=== TASK DESCRIPTION ===
For the entries below, repeat exactly each line starting with the one that contains "(182, 183) to (237, 134): 2.79" and going on through the one that contains "(186, 177) to (14, 192): 0.98", and no others.

(Saved data entries)
========

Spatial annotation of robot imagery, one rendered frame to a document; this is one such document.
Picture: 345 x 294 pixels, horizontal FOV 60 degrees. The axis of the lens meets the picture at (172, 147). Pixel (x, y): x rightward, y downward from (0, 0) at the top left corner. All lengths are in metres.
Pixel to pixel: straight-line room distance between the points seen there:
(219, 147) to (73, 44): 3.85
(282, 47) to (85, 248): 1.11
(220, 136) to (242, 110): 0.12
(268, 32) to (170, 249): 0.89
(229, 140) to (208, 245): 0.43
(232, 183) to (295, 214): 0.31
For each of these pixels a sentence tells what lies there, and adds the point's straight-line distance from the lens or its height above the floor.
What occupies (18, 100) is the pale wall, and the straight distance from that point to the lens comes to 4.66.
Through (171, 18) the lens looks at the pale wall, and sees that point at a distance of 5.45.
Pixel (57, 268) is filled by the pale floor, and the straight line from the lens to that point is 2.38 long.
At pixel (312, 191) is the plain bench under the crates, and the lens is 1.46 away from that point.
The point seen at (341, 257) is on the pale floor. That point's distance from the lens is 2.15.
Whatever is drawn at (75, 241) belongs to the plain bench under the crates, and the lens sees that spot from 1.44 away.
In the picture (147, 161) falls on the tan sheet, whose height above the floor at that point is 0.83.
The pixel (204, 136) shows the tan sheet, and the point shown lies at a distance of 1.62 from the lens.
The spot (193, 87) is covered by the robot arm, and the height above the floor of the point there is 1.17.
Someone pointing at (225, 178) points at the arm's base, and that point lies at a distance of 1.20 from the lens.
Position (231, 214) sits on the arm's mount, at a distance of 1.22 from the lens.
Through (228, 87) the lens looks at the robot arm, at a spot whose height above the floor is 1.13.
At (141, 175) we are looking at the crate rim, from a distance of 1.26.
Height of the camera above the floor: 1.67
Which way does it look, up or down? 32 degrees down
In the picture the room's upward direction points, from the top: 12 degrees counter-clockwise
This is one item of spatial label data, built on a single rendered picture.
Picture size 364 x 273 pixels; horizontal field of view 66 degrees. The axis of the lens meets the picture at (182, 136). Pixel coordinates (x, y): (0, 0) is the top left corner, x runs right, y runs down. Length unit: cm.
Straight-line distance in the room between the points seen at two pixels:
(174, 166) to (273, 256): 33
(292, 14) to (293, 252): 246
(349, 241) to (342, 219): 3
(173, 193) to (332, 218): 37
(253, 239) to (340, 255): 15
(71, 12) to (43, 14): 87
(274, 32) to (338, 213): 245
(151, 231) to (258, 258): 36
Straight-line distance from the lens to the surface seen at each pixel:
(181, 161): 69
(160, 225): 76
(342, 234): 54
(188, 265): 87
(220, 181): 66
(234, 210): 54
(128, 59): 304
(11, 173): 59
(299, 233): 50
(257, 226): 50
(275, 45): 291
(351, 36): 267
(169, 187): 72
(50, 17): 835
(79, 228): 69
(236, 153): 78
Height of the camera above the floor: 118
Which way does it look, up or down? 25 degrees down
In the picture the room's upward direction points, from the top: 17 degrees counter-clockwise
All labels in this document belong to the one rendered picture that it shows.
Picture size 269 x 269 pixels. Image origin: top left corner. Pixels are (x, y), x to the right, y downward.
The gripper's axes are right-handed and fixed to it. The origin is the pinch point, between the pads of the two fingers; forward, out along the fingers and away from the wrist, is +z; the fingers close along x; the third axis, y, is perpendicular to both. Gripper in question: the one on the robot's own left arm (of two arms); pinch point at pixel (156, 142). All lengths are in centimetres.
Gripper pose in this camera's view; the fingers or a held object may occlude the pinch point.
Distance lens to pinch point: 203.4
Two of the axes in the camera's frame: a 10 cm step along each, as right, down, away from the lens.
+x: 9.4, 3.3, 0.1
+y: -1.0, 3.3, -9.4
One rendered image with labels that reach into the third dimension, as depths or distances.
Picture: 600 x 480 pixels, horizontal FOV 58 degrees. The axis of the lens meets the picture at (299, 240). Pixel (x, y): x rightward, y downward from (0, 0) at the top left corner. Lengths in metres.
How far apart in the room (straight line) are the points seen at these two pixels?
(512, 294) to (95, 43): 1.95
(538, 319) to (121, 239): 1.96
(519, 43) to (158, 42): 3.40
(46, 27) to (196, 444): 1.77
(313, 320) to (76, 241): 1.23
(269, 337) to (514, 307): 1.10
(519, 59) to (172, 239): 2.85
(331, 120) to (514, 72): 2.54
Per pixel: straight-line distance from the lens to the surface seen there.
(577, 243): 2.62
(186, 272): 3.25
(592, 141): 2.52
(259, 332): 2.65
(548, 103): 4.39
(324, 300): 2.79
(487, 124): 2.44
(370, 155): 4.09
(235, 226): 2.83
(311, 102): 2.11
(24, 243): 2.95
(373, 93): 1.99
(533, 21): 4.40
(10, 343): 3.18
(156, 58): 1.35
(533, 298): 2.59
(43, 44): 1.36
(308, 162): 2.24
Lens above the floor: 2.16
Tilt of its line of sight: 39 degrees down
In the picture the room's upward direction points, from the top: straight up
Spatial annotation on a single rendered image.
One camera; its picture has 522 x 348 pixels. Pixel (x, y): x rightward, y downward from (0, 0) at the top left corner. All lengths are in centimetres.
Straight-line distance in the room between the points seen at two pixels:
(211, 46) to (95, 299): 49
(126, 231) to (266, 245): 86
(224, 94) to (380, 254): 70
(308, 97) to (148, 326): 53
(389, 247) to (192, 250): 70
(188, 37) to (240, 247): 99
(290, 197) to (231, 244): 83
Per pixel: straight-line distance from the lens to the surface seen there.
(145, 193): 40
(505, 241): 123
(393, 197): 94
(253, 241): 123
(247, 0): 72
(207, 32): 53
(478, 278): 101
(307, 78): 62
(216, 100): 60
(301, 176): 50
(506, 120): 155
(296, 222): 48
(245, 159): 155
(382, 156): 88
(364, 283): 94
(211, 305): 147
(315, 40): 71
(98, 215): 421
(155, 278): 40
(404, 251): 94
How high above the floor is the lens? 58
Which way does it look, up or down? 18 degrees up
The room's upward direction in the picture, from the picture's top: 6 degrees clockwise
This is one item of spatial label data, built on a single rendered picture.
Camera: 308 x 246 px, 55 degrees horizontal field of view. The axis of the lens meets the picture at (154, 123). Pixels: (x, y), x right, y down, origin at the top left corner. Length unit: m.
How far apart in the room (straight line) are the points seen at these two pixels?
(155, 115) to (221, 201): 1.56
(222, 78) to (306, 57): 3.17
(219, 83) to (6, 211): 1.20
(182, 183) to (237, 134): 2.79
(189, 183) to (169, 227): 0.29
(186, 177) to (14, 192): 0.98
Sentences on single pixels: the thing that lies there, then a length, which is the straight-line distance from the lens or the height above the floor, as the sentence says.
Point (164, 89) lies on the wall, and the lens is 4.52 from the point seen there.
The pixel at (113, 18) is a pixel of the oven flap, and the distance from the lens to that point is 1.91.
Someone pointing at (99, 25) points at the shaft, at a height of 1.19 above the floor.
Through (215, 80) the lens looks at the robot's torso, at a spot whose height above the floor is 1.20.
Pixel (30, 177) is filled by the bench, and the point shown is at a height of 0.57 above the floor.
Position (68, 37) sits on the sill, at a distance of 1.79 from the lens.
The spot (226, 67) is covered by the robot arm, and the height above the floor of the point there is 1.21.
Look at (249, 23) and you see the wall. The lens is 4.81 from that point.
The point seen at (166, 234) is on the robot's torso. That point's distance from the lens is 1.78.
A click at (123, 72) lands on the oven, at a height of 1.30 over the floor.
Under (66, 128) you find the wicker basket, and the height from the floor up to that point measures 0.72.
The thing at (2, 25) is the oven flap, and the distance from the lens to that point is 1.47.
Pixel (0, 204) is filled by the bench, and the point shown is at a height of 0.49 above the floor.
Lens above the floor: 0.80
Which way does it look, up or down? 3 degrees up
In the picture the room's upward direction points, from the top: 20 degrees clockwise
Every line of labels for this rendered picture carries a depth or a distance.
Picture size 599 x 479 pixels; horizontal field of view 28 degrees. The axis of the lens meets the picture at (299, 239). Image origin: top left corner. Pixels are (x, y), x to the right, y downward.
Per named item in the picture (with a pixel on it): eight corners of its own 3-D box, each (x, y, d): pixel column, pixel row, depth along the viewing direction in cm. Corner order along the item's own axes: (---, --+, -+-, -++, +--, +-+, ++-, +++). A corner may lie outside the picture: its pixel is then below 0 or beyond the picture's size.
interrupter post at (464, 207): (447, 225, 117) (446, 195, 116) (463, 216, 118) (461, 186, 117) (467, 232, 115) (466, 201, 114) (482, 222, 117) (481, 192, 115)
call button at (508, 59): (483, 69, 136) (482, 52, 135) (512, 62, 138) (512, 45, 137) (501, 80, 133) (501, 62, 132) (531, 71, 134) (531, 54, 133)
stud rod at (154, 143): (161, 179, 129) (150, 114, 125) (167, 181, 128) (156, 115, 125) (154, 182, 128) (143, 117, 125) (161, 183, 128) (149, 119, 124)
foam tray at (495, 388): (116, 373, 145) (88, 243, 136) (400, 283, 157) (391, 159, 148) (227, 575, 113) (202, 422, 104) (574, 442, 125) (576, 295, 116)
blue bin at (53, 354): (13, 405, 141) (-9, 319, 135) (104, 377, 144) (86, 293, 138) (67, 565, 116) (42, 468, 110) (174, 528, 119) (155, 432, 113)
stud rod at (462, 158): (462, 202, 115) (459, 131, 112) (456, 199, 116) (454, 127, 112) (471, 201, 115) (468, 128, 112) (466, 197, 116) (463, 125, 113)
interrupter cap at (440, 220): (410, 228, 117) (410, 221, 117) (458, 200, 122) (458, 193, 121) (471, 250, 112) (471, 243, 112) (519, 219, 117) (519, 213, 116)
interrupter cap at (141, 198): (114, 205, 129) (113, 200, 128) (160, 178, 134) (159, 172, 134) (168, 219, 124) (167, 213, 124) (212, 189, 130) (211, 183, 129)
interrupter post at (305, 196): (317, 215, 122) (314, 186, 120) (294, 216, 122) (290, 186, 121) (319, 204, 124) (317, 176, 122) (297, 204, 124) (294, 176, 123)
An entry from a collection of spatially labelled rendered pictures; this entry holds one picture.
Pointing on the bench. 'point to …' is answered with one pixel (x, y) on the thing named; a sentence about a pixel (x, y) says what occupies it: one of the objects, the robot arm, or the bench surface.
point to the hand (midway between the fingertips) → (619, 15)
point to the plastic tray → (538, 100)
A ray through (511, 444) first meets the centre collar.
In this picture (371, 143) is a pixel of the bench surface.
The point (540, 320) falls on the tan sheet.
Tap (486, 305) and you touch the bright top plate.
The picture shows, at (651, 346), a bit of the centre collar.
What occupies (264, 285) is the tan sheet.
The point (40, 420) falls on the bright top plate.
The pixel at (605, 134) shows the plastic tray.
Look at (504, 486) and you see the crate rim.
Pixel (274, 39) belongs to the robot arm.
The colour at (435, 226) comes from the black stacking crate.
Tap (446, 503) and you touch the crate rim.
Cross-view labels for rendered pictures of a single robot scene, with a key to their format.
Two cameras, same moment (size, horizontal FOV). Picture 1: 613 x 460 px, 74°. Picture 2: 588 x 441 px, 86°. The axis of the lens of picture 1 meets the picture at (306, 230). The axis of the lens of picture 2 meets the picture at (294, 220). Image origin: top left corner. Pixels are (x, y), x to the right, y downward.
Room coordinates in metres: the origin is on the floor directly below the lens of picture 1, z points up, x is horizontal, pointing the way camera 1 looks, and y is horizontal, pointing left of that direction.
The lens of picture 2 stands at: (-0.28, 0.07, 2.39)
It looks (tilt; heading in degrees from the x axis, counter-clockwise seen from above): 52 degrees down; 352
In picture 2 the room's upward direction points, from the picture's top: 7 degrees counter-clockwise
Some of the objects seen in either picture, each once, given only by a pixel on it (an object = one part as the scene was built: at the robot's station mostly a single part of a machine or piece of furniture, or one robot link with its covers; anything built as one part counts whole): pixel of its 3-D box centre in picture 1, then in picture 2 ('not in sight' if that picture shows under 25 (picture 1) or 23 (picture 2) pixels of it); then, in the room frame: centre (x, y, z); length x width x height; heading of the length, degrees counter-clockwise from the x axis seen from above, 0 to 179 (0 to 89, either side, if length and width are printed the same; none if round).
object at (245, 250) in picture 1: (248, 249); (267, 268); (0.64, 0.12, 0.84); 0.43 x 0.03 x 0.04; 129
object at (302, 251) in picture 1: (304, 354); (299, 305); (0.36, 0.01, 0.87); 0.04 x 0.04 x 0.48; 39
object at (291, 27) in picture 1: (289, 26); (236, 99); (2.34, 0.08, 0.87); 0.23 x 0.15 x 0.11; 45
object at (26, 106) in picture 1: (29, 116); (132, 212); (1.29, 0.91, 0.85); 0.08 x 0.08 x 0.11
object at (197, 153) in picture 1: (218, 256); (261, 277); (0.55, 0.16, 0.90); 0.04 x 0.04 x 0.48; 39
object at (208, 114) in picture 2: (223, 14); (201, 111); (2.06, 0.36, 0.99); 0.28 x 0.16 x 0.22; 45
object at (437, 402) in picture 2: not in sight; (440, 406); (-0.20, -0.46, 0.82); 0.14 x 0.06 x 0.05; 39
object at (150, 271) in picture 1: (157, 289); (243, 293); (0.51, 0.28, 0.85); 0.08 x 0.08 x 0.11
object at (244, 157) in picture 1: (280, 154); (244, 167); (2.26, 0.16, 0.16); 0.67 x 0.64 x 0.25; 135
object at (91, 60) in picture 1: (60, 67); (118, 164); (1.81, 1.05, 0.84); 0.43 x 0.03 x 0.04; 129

========

=== ANSWER SPACE ===
(182, 183) to (237, 134): 2.79
(189, 183) to (169, 227): 0.29
(186, 177) to (14, 192): 0.98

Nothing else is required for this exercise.